Molecular and dissociative adsorption of a single water molecule on a β‐dicalcium silicate (100) surface explored by a DFT approach

The adsorption of water on a C 2 S surface initiates belite to hydrate. In the present work, the adsorption behavior of single water molecule on a β‐C 2 S (100) surface is explored using density functional theory ( DFT ) due to the lack of alternative approaches for direct observation. Four possible calcium atom sites on the β‐C 2 S (100) surface slab are considered in our calculations.

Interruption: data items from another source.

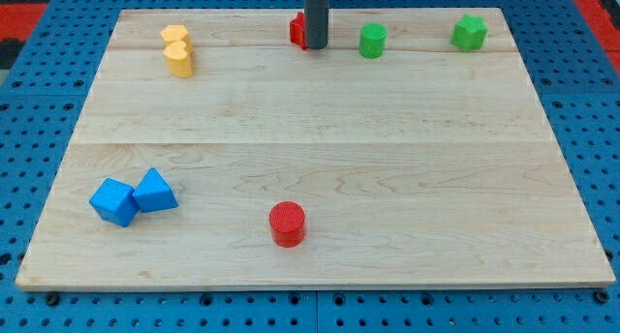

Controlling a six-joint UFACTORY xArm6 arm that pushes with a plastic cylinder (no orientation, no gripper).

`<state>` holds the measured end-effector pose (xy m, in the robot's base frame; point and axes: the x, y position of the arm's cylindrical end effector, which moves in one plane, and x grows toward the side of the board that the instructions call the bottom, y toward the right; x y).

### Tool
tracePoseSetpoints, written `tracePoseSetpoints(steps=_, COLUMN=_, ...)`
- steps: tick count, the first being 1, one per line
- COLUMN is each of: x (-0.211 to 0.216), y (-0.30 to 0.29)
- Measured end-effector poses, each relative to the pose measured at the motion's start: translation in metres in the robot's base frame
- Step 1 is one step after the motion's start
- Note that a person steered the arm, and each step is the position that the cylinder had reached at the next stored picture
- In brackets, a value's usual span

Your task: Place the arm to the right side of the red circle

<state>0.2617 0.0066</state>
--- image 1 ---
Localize red cylinder block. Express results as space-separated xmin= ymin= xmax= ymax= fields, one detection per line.
xmin=268 ymin=201 xmax=305 ymax=248

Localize wooden board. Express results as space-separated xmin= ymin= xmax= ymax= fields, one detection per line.
xmin=15 ymin=8 xmax=616 ymax=292

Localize red star block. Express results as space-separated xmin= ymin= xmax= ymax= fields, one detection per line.
xmin=289 ymin=12 xmax=307 ymax=50

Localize green cylinder block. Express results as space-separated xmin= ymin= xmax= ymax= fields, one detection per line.
xmin=358 ymin=22 xmax=388 ymax=59

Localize blue triangle block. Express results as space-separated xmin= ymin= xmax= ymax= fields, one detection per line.
xmin=133 ymin=167 xmax=178 ymax=213

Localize yellow heart block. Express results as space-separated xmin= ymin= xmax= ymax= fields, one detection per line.
xmin=163 ymin=41 xmax=194 ymax=78

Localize yellow pentagon block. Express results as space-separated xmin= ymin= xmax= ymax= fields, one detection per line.
xmin=160 ymin=24 xmax=194 ymax=54

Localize blue cube block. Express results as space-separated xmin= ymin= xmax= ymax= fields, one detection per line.
xmin=89 ymin=178 xmax=140 ymax=227

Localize green star block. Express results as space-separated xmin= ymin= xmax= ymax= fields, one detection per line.
xmin=449 ymin=15 xmax=488 ymax=52

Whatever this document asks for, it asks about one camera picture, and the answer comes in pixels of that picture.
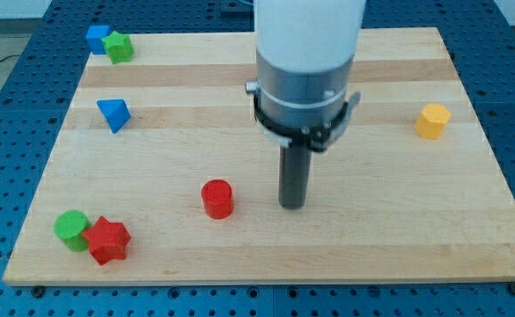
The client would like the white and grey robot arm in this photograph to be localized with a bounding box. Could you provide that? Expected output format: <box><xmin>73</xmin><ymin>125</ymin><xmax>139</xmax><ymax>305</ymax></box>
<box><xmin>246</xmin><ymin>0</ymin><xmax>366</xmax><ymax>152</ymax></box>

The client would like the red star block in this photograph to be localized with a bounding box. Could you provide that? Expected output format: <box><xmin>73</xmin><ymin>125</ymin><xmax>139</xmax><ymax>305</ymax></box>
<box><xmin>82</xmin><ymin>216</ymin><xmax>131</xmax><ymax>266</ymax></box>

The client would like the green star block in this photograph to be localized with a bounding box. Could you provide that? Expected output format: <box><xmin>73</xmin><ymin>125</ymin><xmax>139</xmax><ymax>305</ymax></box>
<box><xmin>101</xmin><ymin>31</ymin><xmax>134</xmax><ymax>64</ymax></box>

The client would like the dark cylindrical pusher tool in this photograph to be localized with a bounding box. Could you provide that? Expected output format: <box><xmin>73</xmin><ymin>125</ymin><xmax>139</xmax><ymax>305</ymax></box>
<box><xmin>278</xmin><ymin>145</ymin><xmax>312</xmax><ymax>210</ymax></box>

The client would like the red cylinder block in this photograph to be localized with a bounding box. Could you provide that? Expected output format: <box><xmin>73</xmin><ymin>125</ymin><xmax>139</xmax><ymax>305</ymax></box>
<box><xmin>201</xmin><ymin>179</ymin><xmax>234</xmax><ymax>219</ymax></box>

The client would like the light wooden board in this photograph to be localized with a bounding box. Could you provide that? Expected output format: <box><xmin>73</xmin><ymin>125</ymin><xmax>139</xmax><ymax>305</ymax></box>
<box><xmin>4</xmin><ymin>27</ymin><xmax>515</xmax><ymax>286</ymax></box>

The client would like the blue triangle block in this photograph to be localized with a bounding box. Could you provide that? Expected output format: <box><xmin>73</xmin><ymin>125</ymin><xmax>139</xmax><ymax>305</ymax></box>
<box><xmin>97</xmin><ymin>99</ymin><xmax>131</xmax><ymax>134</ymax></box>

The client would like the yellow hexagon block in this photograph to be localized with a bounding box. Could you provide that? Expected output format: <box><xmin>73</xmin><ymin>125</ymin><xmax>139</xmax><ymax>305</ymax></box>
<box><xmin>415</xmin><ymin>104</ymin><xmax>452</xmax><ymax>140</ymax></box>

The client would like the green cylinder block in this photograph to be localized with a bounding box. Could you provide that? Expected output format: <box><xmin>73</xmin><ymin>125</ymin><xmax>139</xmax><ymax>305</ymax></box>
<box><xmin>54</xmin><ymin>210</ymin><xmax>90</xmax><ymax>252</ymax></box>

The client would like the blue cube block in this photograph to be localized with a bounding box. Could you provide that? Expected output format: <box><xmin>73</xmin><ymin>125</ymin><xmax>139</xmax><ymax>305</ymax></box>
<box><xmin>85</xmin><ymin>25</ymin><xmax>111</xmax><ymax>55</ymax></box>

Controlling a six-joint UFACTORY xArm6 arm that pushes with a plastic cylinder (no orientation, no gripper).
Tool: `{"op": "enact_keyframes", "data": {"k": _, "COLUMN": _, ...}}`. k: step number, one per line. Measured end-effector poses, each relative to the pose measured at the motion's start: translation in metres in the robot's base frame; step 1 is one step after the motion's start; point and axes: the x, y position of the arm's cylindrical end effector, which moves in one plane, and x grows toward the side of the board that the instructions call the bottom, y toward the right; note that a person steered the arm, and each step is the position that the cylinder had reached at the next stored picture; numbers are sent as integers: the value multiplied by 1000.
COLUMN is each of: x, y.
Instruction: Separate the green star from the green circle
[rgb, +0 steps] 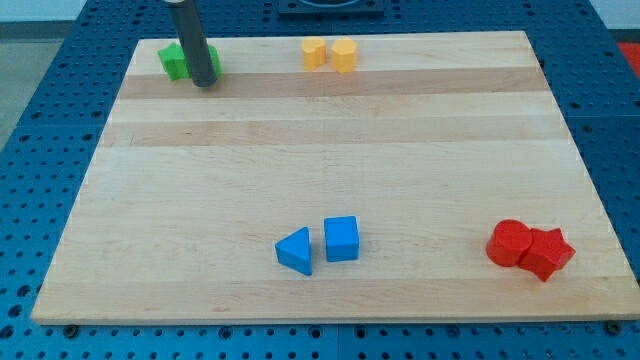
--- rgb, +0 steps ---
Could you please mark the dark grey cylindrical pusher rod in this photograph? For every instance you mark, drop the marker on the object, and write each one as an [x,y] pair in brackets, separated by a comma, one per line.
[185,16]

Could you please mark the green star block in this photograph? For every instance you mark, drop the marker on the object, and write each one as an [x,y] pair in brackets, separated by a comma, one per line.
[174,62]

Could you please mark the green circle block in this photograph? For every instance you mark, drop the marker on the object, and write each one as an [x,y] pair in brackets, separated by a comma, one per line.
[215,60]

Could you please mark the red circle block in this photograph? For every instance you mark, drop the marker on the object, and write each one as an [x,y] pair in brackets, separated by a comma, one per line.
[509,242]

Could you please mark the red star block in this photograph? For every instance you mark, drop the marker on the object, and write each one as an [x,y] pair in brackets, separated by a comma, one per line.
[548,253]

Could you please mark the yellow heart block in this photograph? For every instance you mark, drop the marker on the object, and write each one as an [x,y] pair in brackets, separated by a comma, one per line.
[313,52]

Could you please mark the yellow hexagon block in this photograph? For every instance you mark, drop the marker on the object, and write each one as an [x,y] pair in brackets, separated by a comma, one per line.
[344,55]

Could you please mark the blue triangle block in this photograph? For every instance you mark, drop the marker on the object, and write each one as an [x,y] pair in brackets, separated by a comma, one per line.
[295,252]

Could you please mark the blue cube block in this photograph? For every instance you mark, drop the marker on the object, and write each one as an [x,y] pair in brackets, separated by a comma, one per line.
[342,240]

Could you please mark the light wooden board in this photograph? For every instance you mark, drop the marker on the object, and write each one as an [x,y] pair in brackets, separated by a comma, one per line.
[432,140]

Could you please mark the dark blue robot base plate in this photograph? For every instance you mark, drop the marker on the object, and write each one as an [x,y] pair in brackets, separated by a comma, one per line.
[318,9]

The results show that water can adsorb on the 2 five‐coordinated calcium sites only via molecular adsorption with adsorption energies of 0.59 and 0.85 eV, respectively, but can dissociate on the other 2 six‐coordinated calcium sites with higher adsorption energies of 0.96 and 0.99 eV, respectively. The energy barriers to the dissociative adsorption of water at the Ca( III ) site(0.10 eV) is much lower than that at the Ca( IV ) site, indicating that water prefers to adsorb and dissociate on Ca( III ) sites. The dissociative adsorption of water causes more obvious surface calcium shifts and Si–O bond length increases than molecular adsorption. The dissociative adsorption of a water molecule changes the electron distribution, and the overlap between Ca 2 p and O 2 s orbitals leads to new Ca–O bond formations.